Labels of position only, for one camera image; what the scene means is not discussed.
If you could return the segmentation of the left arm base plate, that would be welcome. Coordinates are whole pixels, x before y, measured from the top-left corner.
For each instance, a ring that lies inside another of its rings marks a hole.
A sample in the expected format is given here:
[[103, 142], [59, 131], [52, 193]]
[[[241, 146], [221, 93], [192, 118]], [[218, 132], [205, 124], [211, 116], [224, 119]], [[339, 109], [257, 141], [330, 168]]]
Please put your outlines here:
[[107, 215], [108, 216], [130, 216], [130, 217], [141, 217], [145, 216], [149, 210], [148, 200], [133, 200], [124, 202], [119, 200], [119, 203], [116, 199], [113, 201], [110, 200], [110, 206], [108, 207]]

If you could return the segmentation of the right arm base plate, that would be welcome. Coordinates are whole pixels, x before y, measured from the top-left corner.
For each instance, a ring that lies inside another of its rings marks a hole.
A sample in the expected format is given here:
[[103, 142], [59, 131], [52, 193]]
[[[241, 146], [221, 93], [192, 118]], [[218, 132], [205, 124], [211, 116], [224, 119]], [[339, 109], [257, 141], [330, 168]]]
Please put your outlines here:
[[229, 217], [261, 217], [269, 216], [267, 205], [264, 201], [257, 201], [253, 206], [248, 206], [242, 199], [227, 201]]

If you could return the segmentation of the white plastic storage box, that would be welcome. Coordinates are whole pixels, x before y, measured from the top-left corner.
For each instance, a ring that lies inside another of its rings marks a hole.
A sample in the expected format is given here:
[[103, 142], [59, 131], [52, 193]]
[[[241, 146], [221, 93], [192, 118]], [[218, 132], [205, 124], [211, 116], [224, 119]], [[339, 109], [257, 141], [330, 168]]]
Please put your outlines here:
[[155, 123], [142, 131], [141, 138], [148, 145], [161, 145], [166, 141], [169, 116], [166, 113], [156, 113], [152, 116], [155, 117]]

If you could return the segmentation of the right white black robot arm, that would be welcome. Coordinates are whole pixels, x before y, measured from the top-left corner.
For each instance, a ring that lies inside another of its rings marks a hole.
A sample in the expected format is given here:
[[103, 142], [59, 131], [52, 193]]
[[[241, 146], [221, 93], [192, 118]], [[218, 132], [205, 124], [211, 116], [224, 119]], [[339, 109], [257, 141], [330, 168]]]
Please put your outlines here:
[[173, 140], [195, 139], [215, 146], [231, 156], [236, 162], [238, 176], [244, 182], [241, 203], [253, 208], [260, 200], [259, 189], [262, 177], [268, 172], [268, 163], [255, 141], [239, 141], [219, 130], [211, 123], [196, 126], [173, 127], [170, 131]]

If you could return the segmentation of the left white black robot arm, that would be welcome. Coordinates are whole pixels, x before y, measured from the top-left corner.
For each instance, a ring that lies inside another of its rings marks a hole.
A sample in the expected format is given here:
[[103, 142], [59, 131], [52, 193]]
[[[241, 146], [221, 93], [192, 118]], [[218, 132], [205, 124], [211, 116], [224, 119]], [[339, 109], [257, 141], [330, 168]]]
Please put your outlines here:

◇ ◇ ◇ ◇ ◇ ◇ ◇

Every entry should be printed again exactly as written.

Labels of position only, for one camera image; what the scene means is not discussed.
If you could return the segmentation of the left arm base plate, that would be welcome. Coordinates are whole pixels, x before y, measured from the top-left corner.
For each instance, a ring that lies inside another of its rings marks a hole.
A sample in the expected format is given here:
[[103, 142], [59, 131], [52, 193]]
[[[241, 146], [221, 93], [192, 118]], [[218, 132], [205, 124], [211, 116], [224, 119]], [[339, 109], [257, 141], [330, 168]]]
Please put your outlines here:
[[107, 215], [108, 216], [130, 216], [130, 217], [141, 217], [145, 216], [149, 210], [148, 200], [133, 200], [124, 202], [119, 200], [119, 203], [116, 199], [113, 201], [110, 200], [110, 206], [108, 207]]

If you could return the segmentation of the right arm base plate, that would be welcome. Coordinates are whole pixels, x before y, measured from the top-left corner.
For each instance, a ring that lies inside another of its rings marks a hole.
A sample in the expected format is given here:
[[103, 142], [59, 131], [52, 193]]
[[[241, 146], [221, 93], [192, 118]], [[218, 132], [205, 124], [211, 116], [224, 119]], [[339, 109], [257, 141], [330, 168]]]
Please put your outlines here:
[[229, 217], [261, 217], [269, 216], [267, 205], [264, 201], [257, 201], [253, 206], [248, 206], [242, 199], [227, 201]]

If you could return the segmentation of the white plastic storage box, that would be welcome. Coordinates are whole pixels, x before y, measured from the top-left corner.
For each instance, a ring that lies inside another of its rings marks a hole.
A sample in the expected format is given here:
[[103, 142], [59, 131], [52, 193]]
[[[241, 146], [221, 93], [192, 118]], [[218, 132], [205, 124], [211, 116], [224, 119]], [[339, 109], [257, 141], [330, 168]]]
Please put your outlines here:
[[155, 123], [142, 131], [141, 138], [148, 145], [161, 145], [166, 141], [169, 116], [166, 113], [156, 113], [152, 116], [155, 117]]

If you could return the segmentation of the right white black robot arm, that would be welcome. Coordinates are whole pixels, x before y, measured from the top-left corner.
For each instance, a ring that lies inside another of its rings marks a hole.
A sample in the expected format is given here:
[[103, 142], [59, 131], [52, 193]]
[[[241, 146], [221, 93], [192, 118]], [[218, 132], [205, 124], [211, 116], [224, 119]], [[339, 109], [257, 141], [330, 168]]]
Please put your outlines here:
[[173, 140], [195, 139], [215, 146], [231, 156], [236, 162], [238, 176], [244, 182], [241, 203], [253, 208], [260, 200], [259, 189], [262, 177], [268, 172], [268, 163], [255, 141], [239, 141], [219, 130], [211, 123], [196, 126], [173, 127], [170, 131]]

If you could return the segmentation of the left white black robot arm, that would be welcome. Coordinates are whole pixels, x before y, measured from the top-left corner.
For each instance, a ring that lies inside another of its rings marks a hole.
A sample in the expected format is given here:
[[103, 142], [59, 131], [52, 193]]
[[[241, 146], [221, 93], [192, 118]], [[218, 132], [205, 124], [211, 116], [224, 119]], [[339, 109], [257, 141], [330, 168]]]
Please put your outlines here:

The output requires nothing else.